EXERCISE DESCRIPTION: The answer must consist of every line from the entries that holds the word "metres".

INFORMATION SHOWN:
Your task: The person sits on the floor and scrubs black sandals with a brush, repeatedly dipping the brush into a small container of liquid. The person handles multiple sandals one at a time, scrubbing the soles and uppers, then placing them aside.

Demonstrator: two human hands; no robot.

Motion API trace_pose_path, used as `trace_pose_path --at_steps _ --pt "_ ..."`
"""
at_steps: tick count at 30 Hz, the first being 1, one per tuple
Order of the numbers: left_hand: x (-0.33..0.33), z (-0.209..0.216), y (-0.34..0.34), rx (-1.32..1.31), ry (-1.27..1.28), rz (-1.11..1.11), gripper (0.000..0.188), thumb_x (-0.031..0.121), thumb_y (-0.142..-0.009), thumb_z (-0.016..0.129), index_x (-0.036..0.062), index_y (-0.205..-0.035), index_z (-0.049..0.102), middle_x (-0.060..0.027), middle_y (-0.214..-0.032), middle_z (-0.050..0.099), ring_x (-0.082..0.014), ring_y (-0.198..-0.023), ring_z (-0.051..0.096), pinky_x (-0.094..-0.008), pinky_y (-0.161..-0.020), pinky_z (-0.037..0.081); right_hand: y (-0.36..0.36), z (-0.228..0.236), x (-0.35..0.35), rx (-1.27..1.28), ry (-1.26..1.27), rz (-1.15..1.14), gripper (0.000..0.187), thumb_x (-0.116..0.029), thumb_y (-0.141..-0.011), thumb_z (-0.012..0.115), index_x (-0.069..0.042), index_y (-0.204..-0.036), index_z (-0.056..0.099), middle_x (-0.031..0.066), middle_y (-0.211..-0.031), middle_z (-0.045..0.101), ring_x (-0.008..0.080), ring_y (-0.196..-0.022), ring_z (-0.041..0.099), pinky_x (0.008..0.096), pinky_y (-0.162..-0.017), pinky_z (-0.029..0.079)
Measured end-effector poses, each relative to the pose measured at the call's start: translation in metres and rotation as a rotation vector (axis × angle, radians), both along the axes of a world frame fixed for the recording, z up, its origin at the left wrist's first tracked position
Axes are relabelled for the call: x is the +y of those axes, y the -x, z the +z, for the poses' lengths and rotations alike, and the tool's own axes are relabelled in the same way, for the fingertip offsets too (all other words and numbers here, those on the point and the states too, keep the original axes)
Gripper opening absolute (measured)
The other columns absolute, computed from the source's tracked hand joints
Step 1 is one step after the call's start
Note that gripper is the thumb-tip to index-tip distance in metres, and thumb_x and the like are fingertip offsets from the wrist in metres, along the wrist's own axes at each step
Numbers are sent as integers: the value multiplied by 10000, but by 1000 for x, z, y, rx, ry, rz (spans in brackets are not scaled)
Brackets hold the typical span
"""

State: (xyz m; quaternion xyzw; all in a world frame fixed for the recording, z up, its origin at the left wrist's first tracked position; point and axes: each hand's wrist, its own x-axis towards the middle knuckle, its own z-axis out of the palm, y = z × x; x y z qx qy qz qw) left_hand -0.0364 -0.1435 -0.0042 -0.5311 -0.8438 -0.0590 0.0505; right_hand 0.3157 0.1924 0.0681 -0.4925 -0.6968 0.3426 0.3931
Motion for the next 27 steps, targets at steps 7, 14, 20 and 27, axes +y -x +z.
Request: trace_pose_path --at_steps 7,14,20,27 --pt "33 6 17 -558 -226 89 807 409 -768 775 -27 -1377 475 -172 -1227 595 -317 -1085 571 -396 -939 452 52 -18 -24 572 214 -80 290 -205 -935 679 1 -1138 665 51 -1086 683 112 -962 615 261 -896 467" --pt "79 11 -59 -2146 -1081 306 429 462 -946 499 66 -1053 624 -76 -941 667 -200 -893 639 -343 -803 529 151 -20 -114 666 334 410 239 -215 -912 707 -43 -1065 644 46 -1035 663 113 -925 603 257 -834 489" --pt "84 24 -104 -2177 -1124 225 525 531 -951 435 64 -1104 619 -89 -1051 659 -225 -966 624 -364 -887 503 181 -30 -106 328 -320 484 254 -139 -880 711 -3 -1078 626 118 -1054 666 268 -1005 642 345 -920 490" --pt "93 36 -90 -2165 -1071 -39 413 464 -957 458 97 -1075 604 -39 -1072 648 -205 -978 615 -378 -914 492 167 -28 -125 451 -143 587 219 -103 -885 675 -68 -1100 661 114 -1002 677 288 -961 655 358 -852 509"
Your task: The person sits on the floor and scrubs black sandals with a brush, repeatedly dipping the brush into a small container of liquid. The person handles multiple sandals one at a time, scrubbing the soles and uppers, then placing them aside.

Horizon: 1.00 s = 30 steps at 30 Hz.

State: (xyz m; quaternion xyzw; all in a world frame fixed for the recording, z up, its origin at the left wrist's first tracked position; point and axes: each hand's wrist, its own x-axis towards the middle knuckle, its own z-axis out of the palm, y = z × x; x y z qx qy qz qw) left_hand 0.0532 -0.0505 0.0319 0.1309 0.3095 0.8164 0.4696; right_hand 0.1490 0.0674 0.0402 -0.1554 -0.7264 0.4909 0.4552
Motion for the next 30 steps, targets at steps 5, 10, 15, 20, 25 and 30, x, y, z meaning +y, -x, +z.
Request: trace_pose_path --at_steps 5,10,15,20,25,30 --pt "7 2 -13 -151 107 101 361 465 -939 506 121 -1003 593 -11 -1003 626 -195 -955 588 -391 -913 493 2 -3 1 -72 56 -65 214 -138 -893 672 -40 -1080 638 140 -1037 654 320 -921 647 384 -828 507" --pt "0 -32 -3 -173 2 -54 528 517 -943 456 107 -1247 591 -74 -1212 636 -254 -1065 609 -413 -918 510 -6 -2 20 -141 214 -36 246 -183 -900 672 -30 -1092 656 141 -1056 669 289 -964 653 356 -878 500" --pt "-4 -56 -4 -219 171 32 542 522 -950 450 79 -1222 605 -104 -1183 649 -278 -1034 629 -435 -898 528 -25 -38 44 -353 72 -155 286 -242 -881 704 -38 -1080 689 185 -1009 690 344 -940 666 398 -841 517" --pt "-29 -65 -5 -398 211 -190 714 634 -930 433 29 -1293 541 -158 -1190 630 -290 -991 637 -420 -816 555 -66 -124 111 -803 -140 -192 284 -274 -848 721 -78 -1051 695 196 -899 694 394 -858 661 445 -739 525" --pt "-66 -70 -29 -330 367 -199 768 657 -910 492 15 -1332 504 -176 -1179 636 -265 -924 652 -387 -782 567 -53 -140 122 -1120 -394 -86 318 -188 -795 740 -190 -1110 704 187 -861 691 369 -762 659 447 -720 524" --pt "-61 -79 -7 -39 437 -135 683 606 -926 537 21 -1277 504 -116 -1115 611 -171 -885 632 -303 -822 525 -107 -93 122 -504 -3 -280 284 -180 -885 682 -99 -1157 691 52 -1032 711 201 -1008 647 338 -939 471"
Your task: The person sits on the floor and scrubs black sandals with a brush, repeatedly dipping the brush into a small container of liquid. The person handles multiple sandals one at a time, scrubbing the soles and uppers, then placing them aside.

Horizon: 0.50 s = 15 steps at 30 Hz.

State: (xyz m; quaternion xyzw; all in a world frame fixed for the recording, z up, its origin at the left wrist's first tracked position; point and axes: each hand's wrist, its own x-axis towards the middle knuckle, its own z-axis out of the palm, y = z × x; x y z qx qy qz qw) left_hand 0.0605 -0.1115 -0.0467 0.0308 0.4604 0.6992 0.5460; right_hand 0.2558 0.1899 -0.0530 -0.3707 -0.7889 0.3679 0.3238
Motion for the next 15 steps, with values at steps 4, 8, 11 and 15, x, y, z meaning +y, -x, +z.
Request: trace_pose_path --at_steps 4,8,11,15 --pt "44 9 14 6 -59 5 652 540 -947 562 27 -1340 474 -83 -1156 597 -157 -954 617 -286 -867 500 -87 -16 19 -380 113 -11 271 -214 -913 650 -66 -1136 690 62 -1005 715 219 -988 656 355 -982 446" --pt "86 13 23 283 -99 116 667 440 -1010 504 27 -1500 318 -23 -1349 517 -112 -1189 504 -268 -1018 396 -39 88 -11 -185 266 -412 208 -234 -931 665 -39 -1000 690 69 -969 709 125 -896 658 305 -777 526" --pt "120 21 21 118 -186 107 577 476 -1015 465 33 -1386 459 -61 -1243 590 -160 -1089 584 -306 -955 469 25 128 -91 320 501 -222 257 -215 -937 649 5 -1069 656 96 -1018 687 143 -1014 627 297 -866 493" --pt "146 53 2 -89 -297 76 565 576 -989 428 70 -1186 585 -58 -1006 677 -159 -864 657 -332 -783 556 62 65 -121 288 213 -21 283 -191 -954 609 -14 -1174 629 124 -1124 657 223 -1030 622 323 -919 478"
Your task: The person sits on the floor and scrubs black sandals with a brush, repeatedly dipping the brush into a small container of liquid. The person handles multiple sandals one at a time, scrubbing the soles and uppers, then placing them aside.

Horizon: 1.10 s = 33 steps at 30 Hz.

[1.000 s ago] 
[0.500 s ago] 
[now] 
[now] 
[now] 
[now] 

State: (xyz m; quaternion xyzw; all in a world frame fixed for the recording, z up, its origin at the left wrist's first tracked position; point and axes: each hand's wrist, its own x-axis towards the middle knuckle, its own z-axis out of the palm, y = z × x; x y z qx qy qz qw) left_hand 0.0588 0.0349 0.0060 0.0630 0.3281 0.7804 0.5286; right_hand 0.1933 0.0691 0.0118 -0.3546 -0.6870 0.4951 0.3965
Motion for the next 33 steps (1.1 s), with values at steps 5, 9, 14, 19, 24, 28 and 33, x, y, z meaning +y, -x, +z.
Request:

TASK SOLUTION:
Measured end-effector poses, each relative to the pose measured at the call's start: translation in metres and rotation as a rotation vector (axis × angle, radians), both along the axes of a world frame fixed for the recording, z up, its origin at the left wrist's first tracked position
Note that gripper is the thumb-tip to index-tip distance in metres, and thumb_x and the like are fingertip offsets from the wrist in metres, along the wrist's own axes at each step

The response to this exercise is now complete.